Task prompt:
Nothing but the lines from the start of the entries below through the line containing "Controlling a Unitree" should appear in the answer, copied exactly and free of pictures.
═════ Supplied entries
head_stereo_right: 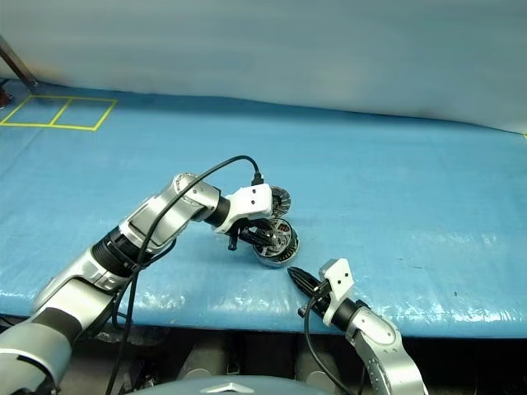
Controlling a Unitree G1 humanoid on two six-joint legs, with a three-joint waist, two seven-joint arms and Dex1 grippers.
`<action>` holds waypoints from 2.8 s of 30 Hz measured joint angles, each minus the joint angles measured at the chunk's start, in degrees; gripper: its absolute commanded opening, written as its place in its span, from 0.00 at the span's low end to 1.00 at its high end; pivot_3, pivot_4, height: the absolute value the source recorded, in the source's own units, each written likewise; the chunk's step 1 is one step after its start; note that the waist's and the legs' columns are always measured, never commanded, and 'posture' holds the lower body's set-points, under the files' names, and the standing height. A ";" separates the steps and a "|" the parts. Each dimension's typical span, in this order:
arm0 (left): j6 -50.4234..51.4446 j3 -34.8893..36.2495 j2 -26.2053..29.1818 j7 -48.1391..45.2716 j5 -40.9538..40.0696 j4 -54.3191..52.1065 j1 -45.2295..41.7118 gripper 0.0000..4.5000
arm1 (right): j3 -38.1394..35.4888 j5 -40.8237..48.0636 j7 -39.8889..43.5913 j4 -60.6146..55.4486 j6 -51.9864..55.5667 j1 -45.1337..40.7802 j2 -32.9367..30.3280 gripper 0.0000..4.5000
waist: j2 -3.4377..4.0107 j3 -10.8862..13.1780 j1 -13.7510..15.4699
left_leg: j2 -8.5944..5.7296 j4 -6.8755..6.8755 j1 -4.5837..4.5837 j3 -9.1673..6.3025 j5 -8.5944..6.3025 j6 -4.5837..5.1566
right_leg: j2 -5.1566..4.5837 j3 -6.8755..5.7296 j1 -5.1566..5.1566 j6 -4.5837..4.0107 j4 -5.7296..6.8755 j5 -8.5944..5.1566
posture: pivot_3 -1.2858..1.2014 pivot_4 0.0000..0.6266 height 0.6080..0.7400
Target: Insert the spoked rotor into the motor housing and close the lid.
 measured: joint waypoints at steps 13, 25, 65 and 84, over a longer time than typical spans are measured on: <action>0.18 -0.73 0.08 -0.80 1.00 0.00 -0.59 0.87 | 0.03 -0.57 -0.35 0.06 0.08 -0.04 -0.09 0.00 | 0.00 0.00 0.05 | 0.00 0.00 0.00 0.00 0.00 0.00 | 0.00 0.00 0.00 0.00 0.01 0.00 | 0.52 0.24 1.00; 7.29 6.11 -1.89 -2.52 -10.74 -7.50 1.15 0.47 | -1.51 -0.34 -1.08 -0.16 1.19 1.05 -1.05 0.00 | 0.01 0.00 -0.03 | 0.02 0.01 0.01 -0.02 0.00 0.00 | -0.01 0.00 0.01 -0.03 0.02 0.02 | 0.52 0.24 1.00; -11.67 32.00 -13.48 -9.20 -16.94 48.15 -6.06 0.01 | -1.81 0.04 -6.69 -6.28 -0.81 8.44 3.73 0.00 | -0.05 0.00 -0.36 | -0.09 0.08 -0.05 -0.03 0.01 0.05 | 0.02 -0.06 0.04 -0.01 -0.02 0.11 | 0.52 0.24 1.00; 0.69 23.52 -12.46 -10.18 -16.96 27.45 7.48 0.01 | -1.88 -0.27 -7.58 -6.20 -1.51 6.14 3.58 0.00 | -0.05 0.00 -0.65 | -0.02 0.08 -0.07 -0.10 0.00 0.06 | -0.04 -0.04 0.02 -0.16 0.01 0.16 | 0.52 0.24 1.00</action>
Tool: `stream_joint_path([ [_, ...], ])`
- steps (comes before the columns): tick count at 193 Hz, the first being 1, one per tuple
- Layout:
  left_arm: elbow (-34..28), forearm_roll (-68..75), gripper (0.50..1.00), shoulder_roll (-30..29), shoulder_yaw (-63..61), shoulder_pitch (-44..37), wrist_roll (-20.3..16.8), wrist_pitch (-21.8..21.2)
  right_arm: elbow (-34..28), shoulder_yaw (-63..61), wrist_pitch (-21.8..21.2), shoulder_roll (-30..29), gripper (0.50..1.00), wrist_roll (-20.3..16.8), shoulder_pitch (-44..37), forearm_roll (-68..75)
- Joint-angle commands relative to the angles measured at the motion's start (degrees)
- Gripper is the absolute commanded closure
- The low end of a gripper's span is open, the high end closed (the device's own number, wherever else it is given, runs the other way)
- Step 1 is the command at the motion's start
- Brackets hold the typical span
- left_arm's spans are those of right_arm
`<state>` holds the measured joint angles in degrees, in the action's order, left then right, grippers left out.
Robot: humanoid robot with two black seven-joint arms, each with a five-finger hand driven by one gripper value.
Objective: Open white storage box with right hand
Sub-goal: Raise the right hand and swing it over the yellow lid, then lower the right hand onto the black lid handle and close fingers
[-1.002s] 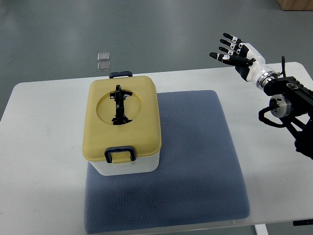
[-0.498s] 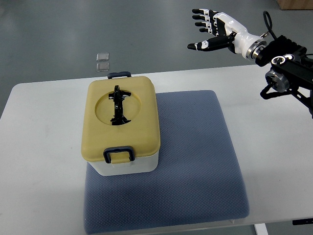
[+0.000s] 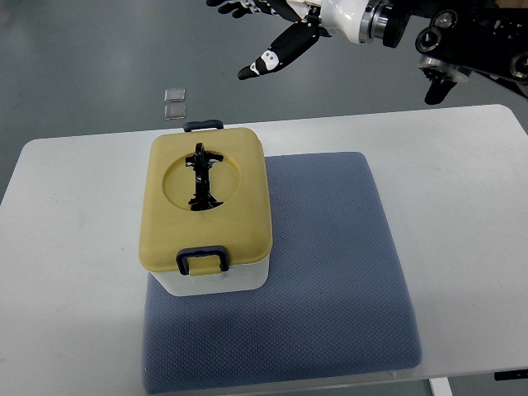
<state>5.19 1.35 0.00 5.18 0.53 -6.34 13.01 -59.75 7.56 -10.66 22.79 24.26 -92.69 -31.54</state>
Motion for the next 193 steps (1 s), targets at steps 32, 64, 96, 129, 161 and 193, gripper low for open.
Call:
stream_joint_path([
  [32,0.0,0.0,0.5,0.0,0.0,0.0,0.0,0.0,-0.3,9.1,-2.4,-6.2,0.572,2.3,-8.6,-1.9],
  [64,0.0,0.0,0.5,0.0,0.0,0.0,0.0,0.0,-0.2,12.3,-2.6,-10.0,0.572,2.4,-10.9,-1.9],
  [96,0.0,0.0,0.5,0.0,0.0,0.0,0.0,0.0,-0.2,14.1,-3.2,-13.2,0.572,2.4,-13.9,-1.9],
  [129,0.0,0.0,0.5,0.0,0.0,0.0,0.0,0.0,0.0,17.7,-2.7,-15.7,0.572,2.5,-16.0,-2.3],
  [161,0.0,0.1,0.5,0.0,0.0,0.0,-0.1,0.0,0.2,21.1,3.4,-18.0,0.576,4.9,-16.8,-6.7],
  [193,0.0,0.1,0.5,0.0,0.0,0.0,0.0,0.0,0.1,23.0,8.5,-18.5,0.579,10.7,-16.8,-16.7],
])
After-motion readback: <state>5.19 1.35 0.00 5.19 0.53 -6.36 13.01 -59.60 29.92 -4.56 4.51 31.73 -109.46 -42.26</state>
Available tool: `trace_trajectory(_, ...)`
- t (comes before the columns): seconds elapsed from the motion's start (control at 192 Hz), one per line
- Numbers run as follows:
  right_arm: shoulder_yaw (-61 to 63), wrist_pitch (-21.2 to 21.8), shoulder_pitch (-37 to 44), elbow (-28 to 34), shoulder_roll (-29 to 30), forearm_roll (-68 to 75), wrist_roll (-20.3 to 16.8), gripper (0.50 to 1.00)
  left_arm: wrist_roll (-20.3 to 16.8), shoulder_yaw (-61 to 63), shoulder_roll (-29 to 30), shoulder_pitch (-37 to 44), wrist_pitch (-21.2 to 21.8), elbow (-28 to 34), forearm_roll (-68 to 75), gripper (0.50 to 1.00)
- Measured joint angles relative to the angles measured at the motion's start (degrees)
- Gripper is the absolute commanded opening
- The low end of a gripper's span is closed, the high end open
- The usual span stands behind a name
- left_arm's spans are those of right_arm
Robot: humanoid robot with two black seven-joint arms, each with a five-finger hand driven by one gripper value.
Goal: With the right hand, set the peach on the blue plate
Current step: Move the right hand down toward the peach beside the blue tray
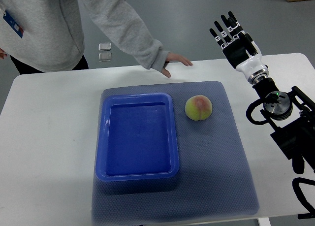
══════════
Exercise output:
head_stereo_right: 
Controlling a Unitree G1 humanoid on two six-joint legs, with a three-joint waist, two seven-joint arms and Dex1 grippers.

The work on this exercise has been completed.